======== Data shown ========

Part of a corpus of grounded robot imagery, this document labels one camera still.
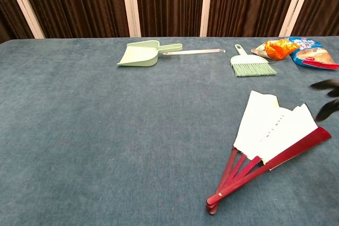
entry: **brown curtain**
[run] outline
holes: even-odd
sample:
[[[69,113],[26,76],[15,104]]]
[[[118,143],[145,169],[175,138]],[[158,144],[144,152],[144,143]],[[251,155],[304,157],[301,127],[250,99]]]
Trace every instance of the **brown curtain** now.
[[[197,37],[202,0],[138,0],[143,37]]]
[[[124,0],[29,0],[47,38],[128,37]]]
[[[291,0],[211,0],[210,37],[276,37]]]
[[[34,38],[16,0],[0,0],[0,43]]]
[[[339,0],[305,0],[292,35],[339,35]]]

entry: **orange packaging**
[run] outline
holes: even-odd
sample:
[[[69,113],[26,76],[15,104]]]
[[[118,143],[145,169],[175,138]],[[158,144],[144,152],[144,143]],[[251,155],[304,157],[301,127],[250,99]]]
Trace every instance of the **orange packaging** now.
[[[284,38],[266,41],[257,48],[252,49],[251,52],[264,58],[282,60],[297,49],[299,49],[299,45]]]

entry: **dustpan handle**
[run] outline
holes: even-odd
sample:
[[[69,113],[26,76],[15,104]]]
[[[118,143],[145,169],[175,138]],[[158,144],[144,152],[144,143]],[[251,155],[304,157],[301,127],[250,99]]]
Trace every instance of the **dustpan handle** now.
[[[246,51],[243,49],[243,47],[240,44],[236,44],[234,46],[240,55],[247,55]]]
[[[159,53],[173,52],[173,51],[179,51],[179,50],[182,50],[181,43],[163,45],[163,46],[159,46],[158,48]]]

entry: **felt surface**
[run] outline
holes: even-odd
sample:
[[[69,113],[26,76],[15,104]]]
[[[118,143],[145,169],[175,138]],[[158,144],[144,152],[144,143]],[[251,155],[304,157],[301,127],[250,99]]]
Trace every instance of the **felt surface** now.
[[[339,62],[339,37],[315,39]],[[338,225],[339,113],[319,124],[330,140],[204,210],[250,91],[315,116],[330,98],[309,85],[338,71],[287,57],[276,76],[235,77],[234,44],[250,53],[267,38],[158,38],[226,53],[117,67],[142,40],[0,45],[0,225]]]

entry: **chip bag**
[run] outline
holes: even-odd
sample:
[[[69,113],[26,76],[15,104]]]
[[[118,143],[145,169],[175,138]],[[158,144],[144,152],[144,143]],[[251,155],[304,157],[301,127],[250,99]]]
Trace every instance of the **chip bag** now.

========

### Task description
Answer with one number: how many lines of the entries above include the word "chip".

### Result for this task
2